Miguel Ángel Oeste with Vengo de ese miedo (Tusquets), in Spanish, and Roser Cabré-Verdiell with Aioua (Males Herbes), in Catalan, have won the third Finestres prize for narrative for a work published in 2022, while the project David Pàmies and David Sánchez El rei dels caragols has won the second edition of the Finestres prize for comics in Catalan, the three endowed with 25,000 euros. The Canícula project, by Adrià Turina, has received a mention for new talent, which will receive €15,000. The verdict was announced this Tuesday at an event in Barcelona with the authors, and the delivery was made at night.

Some verdicts that in narrative have gone to an author with a consolidated career with four novels, in the case of Oeste, while in the case of Cabré-Verdiell it is his first novel.

Oeste has highlighted that although fear is the engine of his book, for him it is a book that “talks about the limits of writing and the defects of whoever writes and who reads it”, and for that reason, after all, it He has defined it as an “open, luminous and hopeful” novel. Regarding his book, the jury, made up of Jordi Costa, Mathias Enard, Camila Enrich, Mariana Enríquez and Carlos Zanón, mentioned “the value of this unique, unrepeatable, courageous and unconventional testimony in which Miguel Ángel Oeste describes the constant abuse of the father under the silent gaze of the mother, both victim and accomplice of the father.

The author of Aioua, for her part, recalled that she wrote it in 2016 and left it parked as a field of experimentation, and later she published stories, especially in Males Herbes itself, where in 2020 she presented the novel, which it went “through an editorial process that must be vindicated.” The jury, made up of Marina Espasa, Anna Guitart, Mara Faye Lethem, Pere Antoni Pons and Gemma Medina, highlighted “the verbal power and display of imagination with which a trip to Iowa is described, which is also a trip to the heart of words and what they want and can say”.

The prize for comics in Catalan also has its dose of rite of passage, because although David Sánchez has been publishing for years –he even received the prize for revelation author at the Barcelona International Comic Fair in 2011 for You have killed me (Astiberri)–, his partner in the project, David Pàmies, is absolutely unprecedented. Even more, Pàmies explained that for him making the comic in Valencian –he is from Elx– and speaking it these days is like “a return to childhood”, because he did it at school and high school in Valencian but it has been twenty years since he hardly He speaks it, because he works in Switzerland, as a researcher in a project to stop doing scientific research with animals. The jury, made up of Anna Abella, Abigail L. Enrech, Max –his Finestres award from last year, Què arrives in bookstores on March 1–, Nadar and Montserrat Terrones, has awarded his project, which the Finestres publishing house will publish on next year, for “the creation of its own and particular universe, developing a well-resolved and addictive plot with a black and surreal tone, the defined and significant use of color, and the definition and characterization of the characters.” The authors have explained that they have always worked by mail, to the point that it was on the spot to make the award public the first time they have seen each other face to face.

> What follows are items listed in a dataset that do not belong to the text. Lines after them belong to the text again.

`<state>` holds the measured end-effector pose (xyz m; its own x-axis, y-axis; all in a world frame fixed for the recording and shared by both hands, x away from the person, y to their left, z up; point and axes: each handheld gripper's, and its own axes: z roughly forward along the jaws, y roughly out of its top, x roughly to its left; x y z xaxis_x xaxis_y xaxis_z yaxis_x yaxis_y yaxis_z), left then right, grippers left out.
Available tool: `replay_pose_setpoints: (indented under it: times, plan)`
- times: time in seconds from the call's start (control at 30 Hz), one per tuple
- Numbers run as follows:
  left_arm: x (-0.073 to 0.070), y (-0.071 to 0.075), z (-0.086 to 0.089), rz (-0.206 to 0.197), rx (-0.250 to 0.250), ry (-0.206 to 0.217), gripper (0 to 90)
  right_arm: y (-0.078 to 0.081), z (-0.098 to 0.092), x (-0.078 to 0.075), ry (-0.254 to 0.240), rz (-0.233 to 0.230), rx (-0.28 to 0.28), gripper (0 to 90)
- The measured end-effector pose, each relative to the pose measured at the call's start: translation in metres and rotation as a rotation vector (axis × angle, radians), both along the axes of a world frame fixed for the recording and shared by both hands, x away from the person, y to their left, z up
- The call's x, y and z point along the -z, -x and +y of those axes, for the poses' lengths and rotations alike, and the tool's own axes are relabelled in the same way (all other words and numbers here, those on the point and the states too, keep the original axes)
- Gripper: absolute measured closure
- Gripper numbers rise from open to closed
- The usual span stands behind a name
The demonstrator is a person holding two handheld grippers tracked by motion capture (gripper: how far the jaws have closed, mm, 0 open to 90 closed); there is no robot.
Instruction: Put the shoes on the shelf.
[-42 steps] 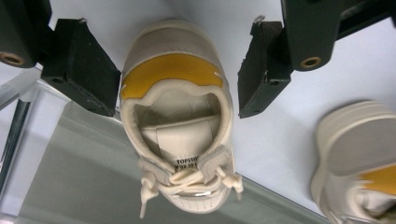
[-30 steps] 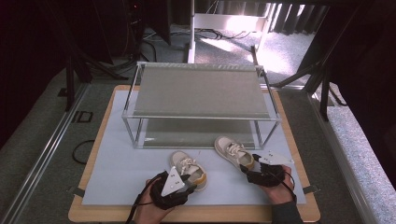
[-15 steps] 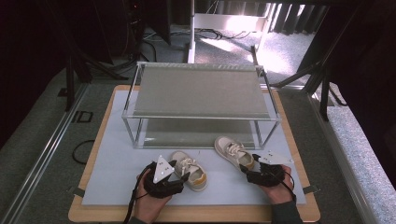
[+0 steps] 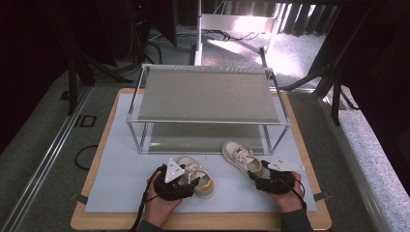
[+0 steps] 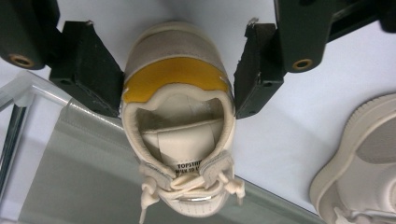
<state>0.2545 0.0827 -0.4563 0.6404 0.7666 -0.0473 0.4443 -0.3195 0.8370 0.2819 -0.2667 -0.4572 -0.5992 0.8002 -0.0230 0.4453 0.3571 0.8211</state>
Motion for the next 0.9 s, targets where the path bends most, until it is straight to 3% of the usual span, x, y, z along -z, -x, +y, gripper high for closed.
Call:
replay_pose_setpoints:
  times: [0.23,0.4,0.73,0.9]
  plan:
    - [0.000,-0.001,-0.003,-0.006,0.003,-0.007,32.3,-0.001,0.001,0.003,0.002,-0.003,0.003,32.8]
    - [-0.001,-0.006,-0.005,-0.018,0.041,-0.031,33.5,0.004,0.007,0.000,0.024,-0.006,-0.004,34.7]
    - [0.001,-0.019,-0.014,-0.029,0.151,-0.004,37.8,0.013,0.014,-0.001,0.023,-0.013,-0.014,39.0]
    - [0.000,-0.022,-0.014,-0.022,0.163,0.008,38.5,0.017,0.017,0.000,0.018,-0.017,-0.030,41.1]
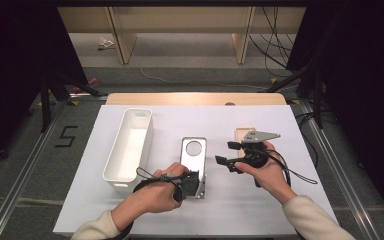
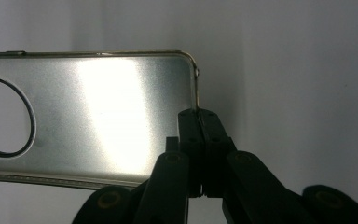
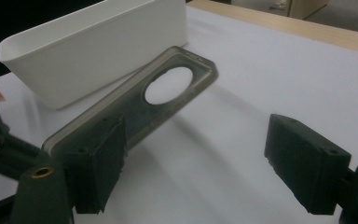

Regarding Adrià Turina, winner of the comic mention, he had not published any graphic novel before, and the jury has chosen him “Because of the promising nature of the talent that is manifested in the comic, the degree of development of the script and the good planning of the story presented, the construction and verisimilitude of the characters, the originality, the grotesque and absurd humor, and the contrast between the darkness of the plot and the luminosity of the drawing”. The author has explained that his project is located in the mid-2000s in a town in Maresme that could be his, El Masnou, where a wave of bloody crimes takes place.